Celebrate: Superpowers

It’s time to celebrate the week! Thank you, Ruth Ayers, for offering offers a place for this weekly practice. Find other celebrations here.

My kids lived in Batman and Superman costumes, t-shirts and PJs. It wasn’t until they went to school that they wore clothes that excluded a cape. I loved those capes for what they lit up in my kids: adventure and escape.

Maybe it was the spirit of Halloween that prompted a conversation around personal superpowers in my Voxer group this week.  It got me thinking about my superpower. And the corollary, my kryptonite.

I believe we all have superpowers and things that derail us. Our kryptonite.

Perhaps it’s with highs; there are lows. Is it because we dare to fly too high?  Is it something internal that just stops us? Are we protecting ourselves?

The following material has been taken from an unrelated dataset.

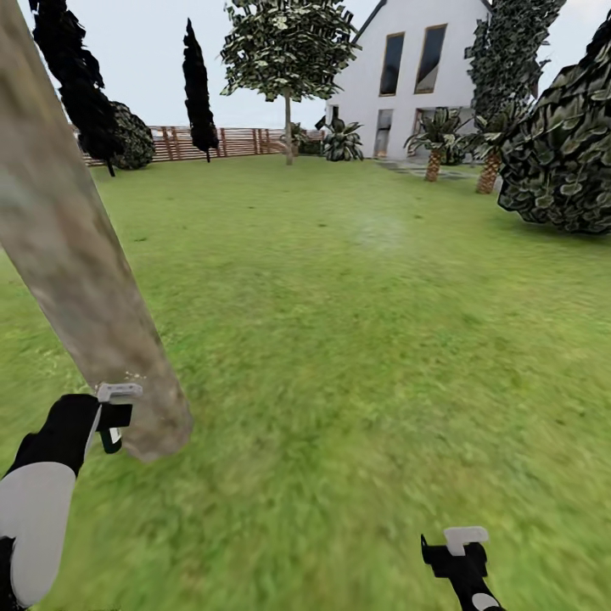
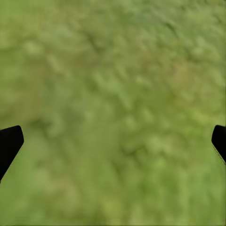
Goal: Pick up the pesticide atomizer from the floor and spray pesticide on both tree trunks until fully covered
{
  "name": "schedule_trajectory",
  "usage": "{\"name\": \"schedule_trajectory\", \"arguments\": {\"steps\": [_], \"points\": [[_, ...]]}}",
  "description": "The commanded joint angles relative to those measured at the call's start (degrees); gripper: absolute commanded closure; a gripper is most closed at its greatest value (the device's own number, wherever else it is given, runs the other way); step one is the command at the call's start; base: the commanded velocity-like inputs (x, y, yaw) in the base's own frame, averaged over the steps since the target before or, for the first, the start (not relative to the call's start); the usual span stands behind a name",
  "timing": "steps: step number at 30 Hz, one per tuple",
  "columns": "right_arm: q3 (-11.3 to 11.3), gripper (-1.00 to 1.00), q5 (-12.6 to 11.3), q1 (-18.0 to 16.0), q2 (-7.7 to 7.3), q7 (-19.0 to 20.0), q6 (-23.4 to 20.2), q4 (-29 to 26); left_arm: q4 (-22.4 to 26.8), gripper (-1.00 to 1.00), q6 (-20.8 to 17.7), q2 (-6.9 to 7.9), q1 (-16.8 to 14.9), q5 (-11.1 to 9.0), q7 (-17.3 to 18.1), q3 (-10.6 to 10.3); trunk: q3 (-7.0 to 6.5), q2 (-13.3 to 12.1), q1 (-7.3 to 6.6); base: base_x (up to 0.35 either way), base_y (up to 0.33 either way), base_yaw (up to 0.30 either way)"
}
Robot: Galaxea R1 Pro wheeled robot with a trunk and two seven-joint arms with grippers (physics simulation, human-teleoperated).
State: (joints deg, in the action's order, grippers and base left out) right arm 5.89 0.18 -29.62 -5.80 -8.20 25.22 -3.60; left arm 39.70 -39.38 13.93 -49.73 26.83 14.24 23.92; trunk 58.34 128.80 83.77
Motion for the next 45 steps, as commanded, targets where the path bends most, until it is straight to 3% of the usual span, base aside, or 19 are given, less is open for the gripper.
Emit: {"name": "schedule_trajectory", "arguments": {"steps": [1, 9, 14, 16, 18, 21, 23, 25, 27, 28, 37, 45], "points": [[0.0, -1.0, 0.0, 0.0, 0.0, 0.0, 0.0, 0.0, 0.0, 1.0, 0.0, 0.03, 0.0, 0.1, 0.0, 0.0, 0.0, 0.0, 0.0, 0.17, -0.231, 0.277], [0.0, -1.0, 0.0, 0.0, -0.16, -0.1, 0.0, 0.0, -1.0, 1.0, 0.1, 0.05, 0.2, -0.2, -0.3, 0.2, 0.0, 0.0, 0.0, 0.04, -0.266, 0.075], [0.0, -1.0, 0.0, 0.0, -0.06, 0.0, 0.0, 0.0, -2.0, 1.0, 0.4, 2.96, 3.0, -0.1, -0.4, 2.8, 0.0, 0.0, 0.0, 0.168, -0.223, 0.0], [0.0, -1.0, 0.0, 0.0, -0.02, 0.0, 0.0, 0.0, -2.1, 1.0, 0.7, 2.68, 3.6, -0.2, -0.4, 3.7, 0.0, 0.0, 0.0, 0.224, -0.087, 0.053], [0.0, -1.0, 0.0, 0.0, 0.0, 0.0, 0.0, 0.0, -2.9, 1.0, 0.9, 1.03, 3.8, -0.3, -0.4, 4.0, 0.0, 0.0, 0.0, 0.04, -0.013, 0.233], [0.0, -1.0, 0.0, 0.0, 0.0, 0.0, 0.0, 0.0, -5.8, 1.0, 1.4, 0.61, 3.8, -0.4, -0.4, 4.1, 0.0, 0.0, 0.0, 0.005, -0.001, 0.271], [0.0, -1.0, 0.0, 0.0, 0.0, 0.0, 0.0, 0.0, -7.8, 1.0, 5.5, 0.62, 3.9, -0.3, -1.3, 4.2, 0.0, 0.0, 0.0, 0.0, 0.0, 0.276], [0.0, -1.0, 0.0, 0.0, 0.0, 0.0, 0.0, 0.0, -10.4, 1.0, 6.8, 0.41, 3.9, -0.6, -4.1, 4.3, 0.0, 0.0, 0.0, 0.0, 0.0, 0.276], [0.0, -1.0, 0.0, 0.0, 0.0, 0.0, 0.0, 0.0, -10.9, 1.0, 9.4, -1.89, 3.9, -1.9, -5.6, 4.3, 0.0, 0.0, 0.0, 0.0, 0.0, 0.276], [0.0, -1.0, 0.0, 0.0, 0.0, 0.0, 0.0, 0.0, -10.9, 1.0, 10.5, -2.25, 3.9, -2.1, -5.8, 4.3, 0.0, 0.0, 0.0, 0.0, 0.0, 0.276], [0.0, -1.0, 0.0, 0.0, 0.07, -0.1, 0.0, 0.1, -10.6, 1.0, 11.5, -2.63, 3.9, -2.3, -6.2, 4.1, 0.0, 0.0, 0.0, 0.171, -0.016, 0.055], [0.1, -1.0, 0.1, 0.0, 0.34, -0.1, 0.0, 0.1, -10.6, 1.0, 11.5, -2.6, 3.9, -2.3, -6.2, 4.2, 0.0, 0.0, 0.0, 0.023, -0.254, 0.005]]}}
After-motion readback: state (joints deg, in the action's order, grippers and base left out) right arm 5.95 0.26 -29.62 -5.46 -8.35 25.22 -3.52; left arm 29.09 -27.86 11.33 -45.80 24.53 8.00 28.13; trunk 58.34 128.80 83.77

Or is it something that’s put on us? Have we been taught?

Yesterday, I asked my students about their superpowers and their kryptonite. While their superpowers ran the gamut of whatever they were passionate about, their kryptonite was surprisingly similar.

Hurtful words

Telling me I can’t.

Saying I’m not good.

Other conversations hovered around the impending celebration.

 Is it time to put on our costumes?

Is it time yet?


And my favorite question of all, “What are you gonna be?”

The limitlessness of this query exists on Halloween and whenever we put on a cape.

Today, I’m celebrating superpowers and the question, what are you gonna be.

Here’s to imagining the possibility of what schools and teaching could be. A kryptonite-free space where we can wear our capes and fly.

Happy Halloween.

celebrate link up

9 thoughts on “Celebrate: Superpowers

  1. What an interesting halloween and movie inspired post. A blog post is powerful when it leaves you with a question to think about. Thank you for your question.

  2. Julieanne, I was once working at a school and squatted down next to a child to conference with him. Before I could say anything, he asked, “What are you going to be when you grow up?” I was blown away by his question! What are you going to be when you grow up, Julieanne?

  3. When I read your students’ “kryptonite,” it made me wonder what things we might be saying as teachers that communicate that we think they can’t do something or they’re not good at something. I don’t think very many teachers explicitly say, “You can’t do that” and “You’re not good at that,” however, I think we might say things inadvertently that may communicate those very messages. For example, when they struggle with a word and we ask them, “What would make sense?” or we say, “Look at the words around it,” aren’t we saying we don’t think you can do it on your own? Might it be better to say, “What are you going to do to figure it out?” or “What can you try?” Unlike the former exchange, these exchanges feel like they are saying, “I believe in you, I think you can.”

    This post is making me think harder about my language as a teacher and I am definitely going to be looking closer at the subversive messages of my word choices!

  4. Thanks for this post. It’s helping me get my head around that conversation so I can have it with my students this week. I am anticipating some powerful blog posts.

  5. Your post brought back happy memories of the capes my mom made for her grandkids almost 30 years ago – reversible Batman on one side and Superman on the other. Love how you’ve shared your thinking about superpowers and Kryptonite here. Isn’t it amazing how telling the student responses are?